SBRT treatment schedules of SP and non-SP groups.
| SP | Non-SP | |
| 50 Gy / 5 fx | 20 (77%) | 188 (44.8%) |
| 60 Gy / 3 fx | 2 (7.7%) | 109 (26%) |
| 30 Gy / 1 fx | 2 (7.7%) | 50 (12%) |
| 48 Gy / 4 fx | 1 (3.8%) | 25 (6%) |
| 60 Gy / 8 fx | 1 (3.8%) | 7 (1.7%) |
| 34 Gy / 1 fx | 0 | 15 (3.6%) |
| 50 Gy / 10 fx | 0 | 19 (4.5%) |
| Other | 0 | 6 (1.4%) |
For SP patients, 18 (69%) had biopsy proven NSCLC of at least one lesion, and three (11.5%) of both lesions. Of the three that had both SPs biopsied, 1 patient had similar histology in both SPs while 2 had different histologies in their respective SPs. The most common histology was adenocarcinoma (9 lesions) followed by squamous cell carcinoma (8), large cell carcinoma (2), NSCLC NOS (1), and adenosquamous carcinoma (1). Five biopsies were not diagnostic and 26 lesions were not biopsied, however these lesions fulfilled PET/CT criteria to treat as malignancy. Nine patients had a previous lung malignancy and 3 patients had a non-lung malignancy (prostate, bladder, and thyroid); all these patients had a no evidence of disease interval greater than 3 years. In the non-SP group, 127 (30%) had a prior history of cancer with 62 (15%) having a prior history of lung cancer with a disease interval greater than 3 years.

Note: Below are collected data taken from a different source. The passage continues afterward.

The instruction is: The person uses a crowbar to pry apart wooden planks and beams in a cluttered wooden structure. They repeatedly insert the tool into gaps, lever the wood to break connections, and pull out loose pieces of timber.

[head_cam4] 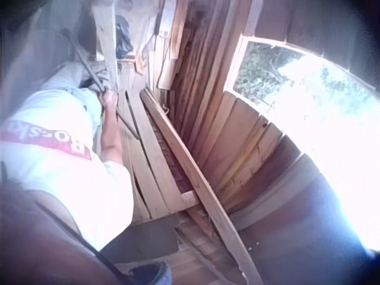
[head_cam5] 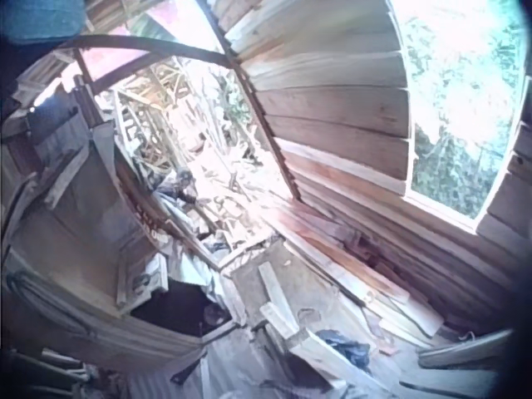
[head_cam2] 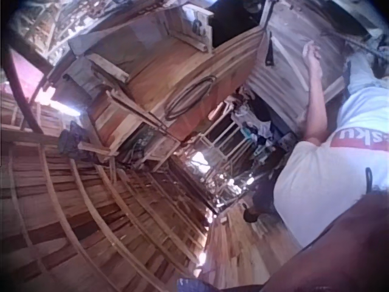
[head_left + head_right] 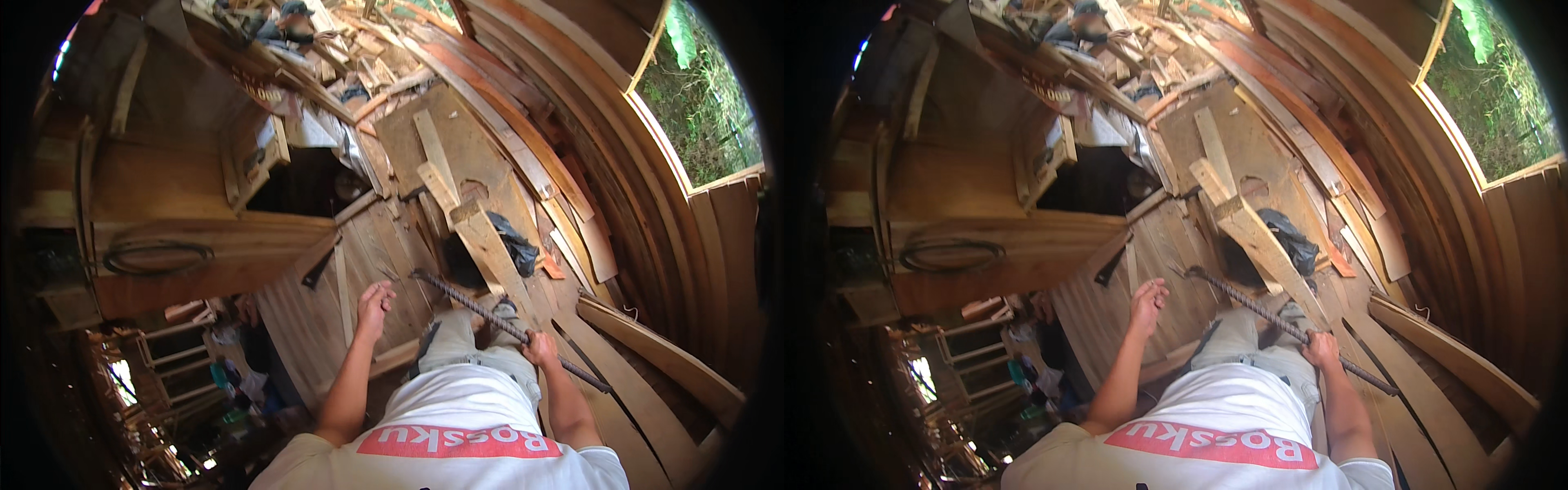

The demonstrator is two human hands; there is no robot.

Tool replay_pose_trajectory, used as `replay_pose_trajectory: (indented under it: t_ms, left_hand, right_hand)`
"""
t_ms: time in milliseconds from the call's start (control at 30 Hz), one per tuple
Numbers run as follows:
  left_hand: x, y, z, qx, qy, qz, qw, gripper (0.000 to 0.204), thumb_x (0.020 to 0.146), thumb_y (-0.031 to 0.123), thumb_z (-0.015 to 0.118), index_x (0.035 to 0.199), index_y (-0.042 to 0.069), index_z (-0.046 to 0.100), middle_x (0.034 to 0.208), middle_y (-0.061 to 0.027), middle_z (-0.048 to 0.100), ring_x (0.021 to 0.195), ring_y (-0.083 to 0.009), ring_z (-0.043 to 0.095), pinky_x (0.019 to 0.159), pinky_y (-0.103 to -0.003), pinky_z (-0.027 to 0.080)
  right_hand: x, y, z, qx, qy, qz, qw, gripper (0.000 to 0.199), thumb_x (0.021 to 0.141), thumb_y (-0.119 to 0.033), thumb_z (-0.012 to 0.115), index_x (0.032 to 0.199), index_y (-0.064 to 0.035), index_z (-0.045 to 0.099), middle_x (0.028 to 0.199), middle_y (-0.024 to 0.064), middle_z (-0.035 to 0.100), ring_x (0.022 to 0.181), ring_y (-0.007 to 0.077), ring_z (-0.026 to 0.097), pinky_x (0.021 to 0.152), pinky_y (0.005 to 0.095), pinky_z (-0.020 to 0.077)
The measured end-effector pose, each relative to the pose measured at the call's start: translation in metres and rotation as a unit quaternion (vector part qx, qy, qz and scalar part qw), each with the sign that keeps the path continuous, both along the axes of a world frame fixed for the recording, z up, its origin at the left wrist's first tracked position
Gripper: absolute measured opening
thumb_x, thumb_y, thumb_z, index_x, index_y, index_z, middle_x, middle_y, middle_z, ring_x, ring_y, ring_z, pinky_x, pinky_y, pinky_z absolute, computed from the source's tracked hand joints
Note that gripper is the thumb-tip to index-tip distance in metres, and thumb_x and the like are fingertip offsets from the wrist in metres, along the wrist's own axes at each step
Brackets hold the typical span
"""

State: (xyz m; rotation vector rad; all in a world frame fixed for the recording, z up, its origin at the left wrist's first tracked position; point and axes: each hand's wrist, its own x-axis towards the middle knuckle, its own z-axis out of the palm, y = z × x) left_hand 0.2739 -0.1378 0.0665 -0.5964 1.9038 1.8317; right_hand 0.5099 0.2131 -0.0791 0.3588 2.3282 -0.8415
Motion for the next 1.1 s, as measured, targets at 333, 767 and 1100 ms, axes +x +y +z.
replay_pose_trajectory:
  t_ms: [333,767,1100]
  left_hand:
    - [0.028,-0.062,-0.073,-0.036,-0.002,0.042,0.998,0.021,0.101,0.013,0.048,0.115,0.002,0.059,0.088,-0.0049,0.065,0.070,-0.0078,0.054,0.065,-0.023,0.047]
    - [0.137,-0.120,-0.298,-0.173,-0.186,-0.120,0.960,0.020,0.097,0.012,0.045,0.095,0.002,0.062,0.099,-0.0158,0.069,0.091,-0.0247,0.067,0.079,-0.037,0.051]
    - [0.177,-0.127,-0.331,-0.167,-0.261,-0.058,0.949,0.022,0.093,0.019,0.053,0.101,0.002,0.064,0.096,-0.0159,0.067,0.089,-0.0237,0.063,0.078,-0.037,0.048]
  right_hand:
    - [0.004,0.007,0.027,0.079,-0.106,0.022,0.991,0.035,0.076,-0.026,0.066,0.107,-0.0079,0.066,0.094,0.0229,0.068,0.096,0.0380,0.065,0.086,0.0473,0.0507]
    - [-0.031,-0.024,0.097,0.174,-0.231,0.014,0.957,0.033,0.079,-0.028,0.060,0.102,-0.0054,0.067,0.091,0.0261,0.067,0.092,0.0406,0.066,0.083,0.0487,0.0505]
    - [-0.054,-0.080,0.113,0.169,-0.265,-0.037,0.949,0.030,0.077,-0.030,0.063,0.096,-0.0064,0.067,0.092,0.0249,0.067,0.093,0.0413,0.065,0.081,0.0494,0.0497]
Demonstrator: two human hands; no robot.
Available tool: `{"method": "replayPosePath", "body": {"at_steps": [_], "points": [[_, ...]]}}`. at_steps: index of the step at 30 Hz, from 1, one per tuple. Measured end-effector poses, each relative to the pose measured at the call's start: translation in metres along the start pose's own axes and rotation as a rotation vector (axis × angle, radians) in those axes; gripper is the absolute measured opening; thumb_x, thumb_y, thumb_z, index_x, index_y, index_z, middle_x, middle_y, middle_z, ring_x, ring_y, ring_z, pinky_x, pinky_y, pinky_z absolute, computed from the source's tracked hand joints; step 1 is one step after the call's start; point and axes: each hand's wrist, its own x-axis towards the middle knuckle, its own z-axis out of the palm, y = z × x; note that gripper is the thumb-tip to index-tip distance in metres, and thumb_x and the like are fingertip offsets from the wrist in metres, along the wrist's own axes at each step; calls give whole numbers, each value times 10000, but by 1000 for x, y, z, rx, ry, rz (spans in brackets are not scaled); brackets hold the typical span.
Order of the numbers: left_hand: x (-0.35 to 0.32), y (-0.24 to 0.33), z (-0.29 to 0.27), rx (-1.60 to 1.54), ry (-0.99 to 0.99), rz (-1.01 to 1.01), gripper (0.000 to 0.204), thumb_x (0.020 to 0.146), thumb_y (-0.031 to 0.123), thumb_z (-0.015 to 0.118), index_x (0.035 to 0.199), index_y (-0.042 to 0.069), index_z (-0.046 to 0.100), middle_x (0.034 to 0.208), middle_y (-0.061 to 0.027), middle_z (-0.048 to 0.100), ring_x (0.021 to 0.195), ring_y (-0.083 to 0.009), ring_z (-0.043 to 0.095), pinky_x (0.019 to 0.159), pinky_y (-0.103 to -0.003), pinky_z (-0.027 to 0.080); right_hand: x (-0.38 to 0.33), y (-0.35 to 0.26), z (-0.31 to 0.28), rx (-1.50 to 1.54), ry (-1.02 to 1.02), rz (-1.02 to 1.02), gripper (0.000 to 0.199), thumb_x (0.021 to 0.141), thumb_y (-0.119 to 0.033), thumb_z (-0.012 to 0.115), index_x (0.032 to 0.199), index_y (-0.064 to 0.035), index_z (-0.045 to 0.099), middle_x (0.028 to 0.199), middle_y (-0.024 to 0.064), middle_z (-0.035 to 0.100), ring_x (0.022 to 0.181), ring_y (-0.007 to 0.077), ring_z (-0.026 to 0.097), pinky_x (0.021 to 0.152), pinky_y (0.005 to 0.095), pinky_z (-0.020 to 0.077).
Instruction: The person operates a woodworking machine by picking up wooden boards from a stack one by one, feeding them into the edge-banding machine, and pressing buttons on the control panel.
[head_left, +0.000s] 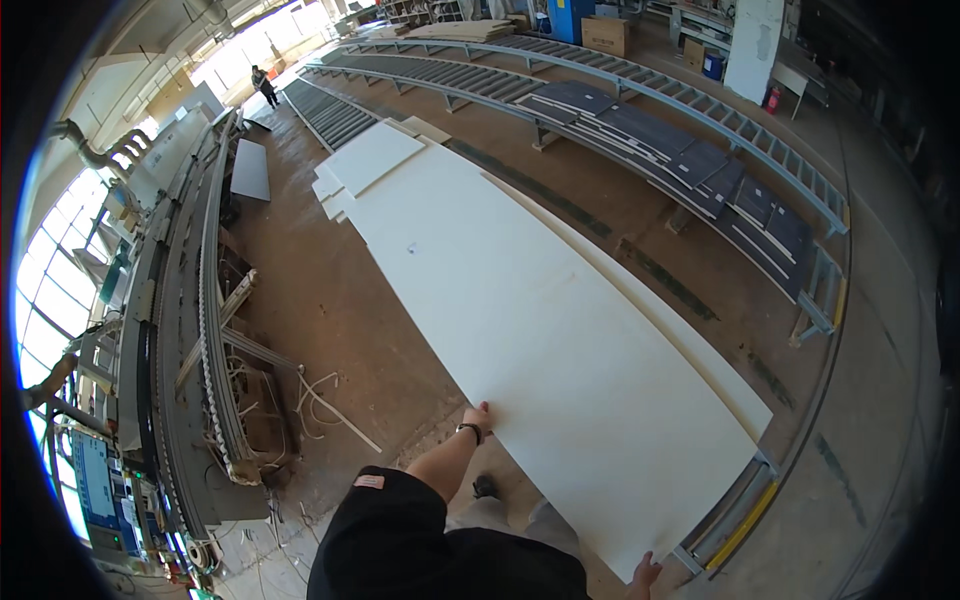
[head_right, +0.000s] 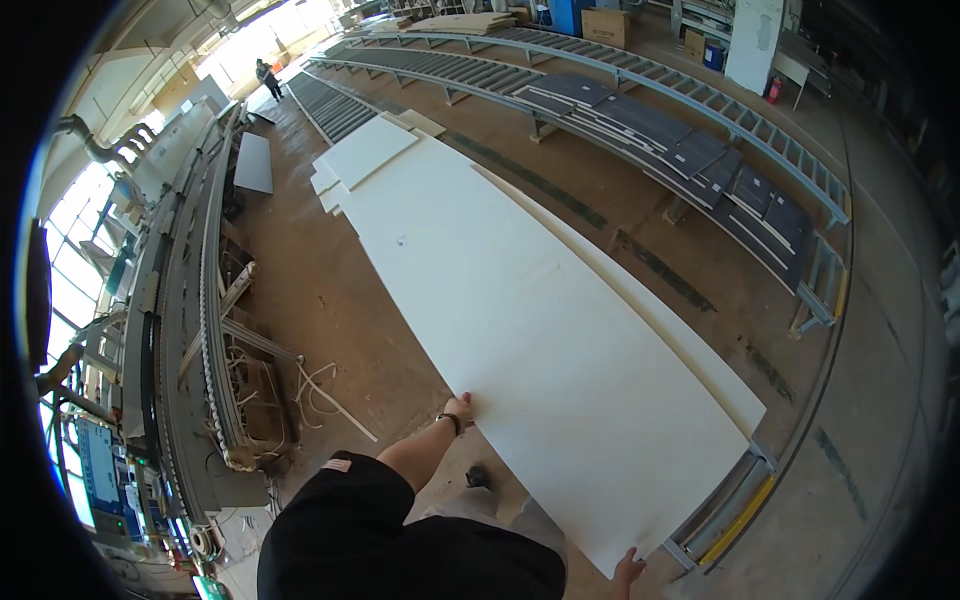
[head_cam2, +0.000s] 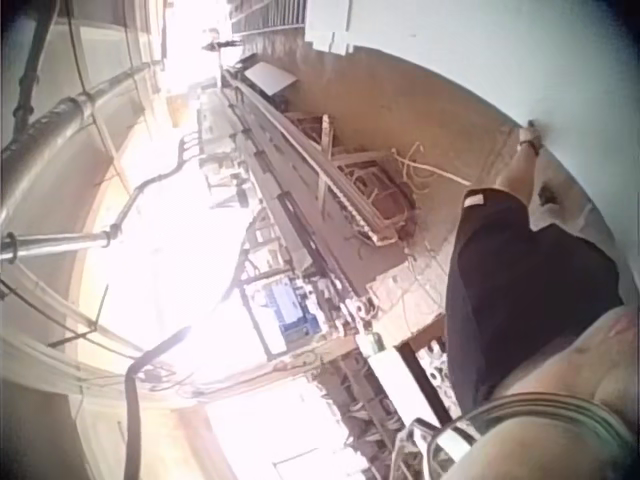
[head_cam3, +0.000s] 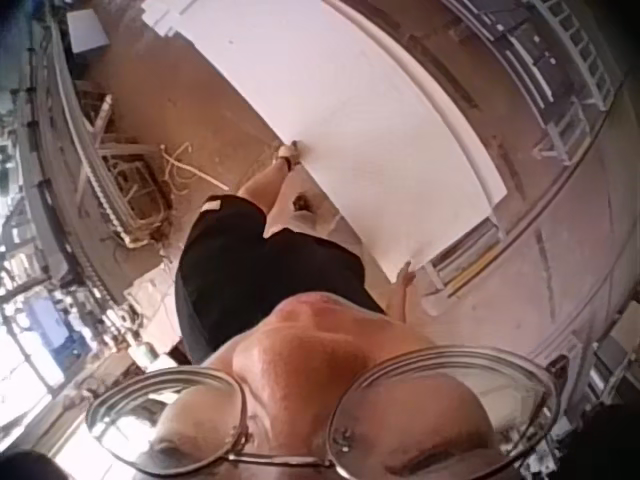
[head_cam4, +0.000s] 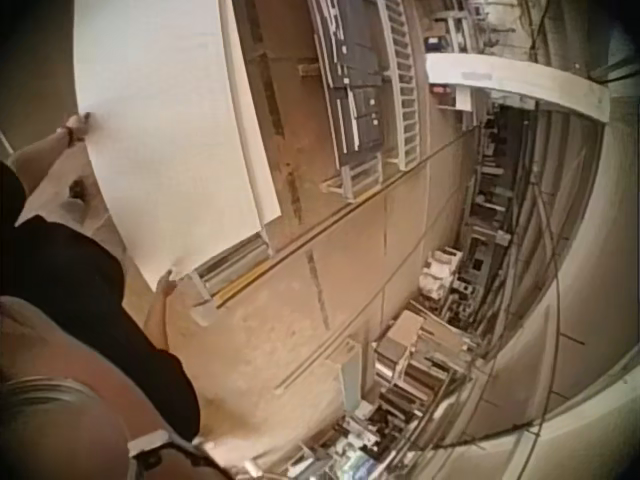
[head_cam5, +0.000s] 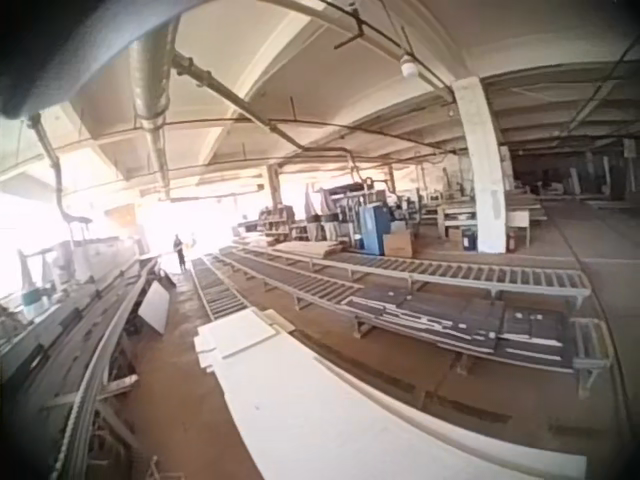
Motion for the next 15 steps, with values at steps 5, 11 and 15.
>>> {"method": "replayPosePath", "body": {"at_steps": [5, 11, 15], "points": [[-72, -11, -10, -336, -136, -323, 422, 963, 334, 540, 1171, -31, 501, 1012, -166, 609, 802, -288, 637, 664, -382, 570, -15, -40, -47, 234, -21, 175, 722, 963, -613, 315, 973, 68, 554, 947, 204, 596, 819, 334, 573, 783, 450, 471], [-185, 62, -64, -707, -660, -440, 448, 906, 191, 606, 1269, -8, 435, 1094, -196, 591, 899, -311, 624, 788, -443, 536, -36, -55, -63, 93, -47, 173, 715, 965, -610, 305, 1048, 58, 546, 1028, 201, 588, 906, 336, 562, 834, 433, 459], [-147, 31, -78, -999, -761, -436, 401, 845, 83, 615, 1212, -24, 493, 1069, -192, 611, 886, -306, 611, 812, -420, 502, -39, -84, -77, 24, -53, 121, 715, 966, -607, 297, 1099, 51, 540, 1082, 198, 582, 964, 337, 556, 868, 423, 450]]}}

With regard to outcomes, in the SP group, 7 patients (27%) recurred with a median time to failure of 10.3 months. First recurrences were observed in the same lobe, mediastinal nodes, and distantly in 1 (4%), 3 (11%), and 3 (11%) SP patients respectively. By comparison, in the non-SP group, 135 (32.2%) patients recurred. Thirty two non-SP patients (7.6%) had local failures (margin and lobar failures), 34 (8.1%) had regional nodal failures, and 69 (16.5%) had distant failures (Table 4). Median overall survival for SP vs non-SP cohorts was 20.7 months vs 28.4 months and not statistically different (Figure 1 and Table 3; p = 0.3). Mean survival was 26.5 months in the SP group vs 38 months for the non-SP group (p = ns).
Table 4.
Patterns of failure for the SP and non-SP groups
| SP | Non-SP | |
| Total recurrences | 7 (26.9%) | 135 (32.2%) |
| Local failure | 1 (3.9%) | 32 (7.6%) |
| Regional failure | 3 (11.5%) | 34 (8.1%) |
| Distant failure | 3 (11.5%) | 69 (16.5%) |
Figure 1.
Kaplan-Meier survival analysis of medically inoperable NSCLC patients with synchronous primary (SP, dashed) and non-SP (solid). Overall survival is not significantly different by log-rank test (p=0.3). Number of patients at risk is shown below the x-axis.
Table 3.
Median follow up, median survival, and mean survival in months for the SP and non-SP groups.
| SP | Non-SP | |
| Median follow up | 12 | 15.2 |
| Median survival | 20.7 | 28.4 |
| Mean survival | 26.5 | 38 |
The 6 SP patients (23%) that developed regional/distant failure died of metastatic disease. For these 6 patients, the median size of lesions was 1.65 cm (range 1.4 – 7.1 cm) and median SUV was 5.9 (range 3.3 – 16.9). However, there was no correlation between size of lesions or SUV with regional/distant failure or death. Of note, the only patient with biopsy proven SPs with similar histology recurred distantly and died of metastatic disease suggesting that in our similar histology patient, the synchronous lesions may have been metastatic. Other causes of death were CHF or MI in 2 (8%), pulmonary disease in 2 (8%), leukemia in 1 (4%), and unknown cause in 1 (4%).
In the SP group, 10 patients had ipsilateral SPs and 16 had bilateral SPs. On partition analysis, 5 (50%) patients failed in the unilateral SP group while 2 (14%) patients failed in the bilateral SP group (p=0.037). For the 5 patients with unilateral SPs, those who were cT3 and cT4, had a 40% and 60% distant failure respectively (p=ns).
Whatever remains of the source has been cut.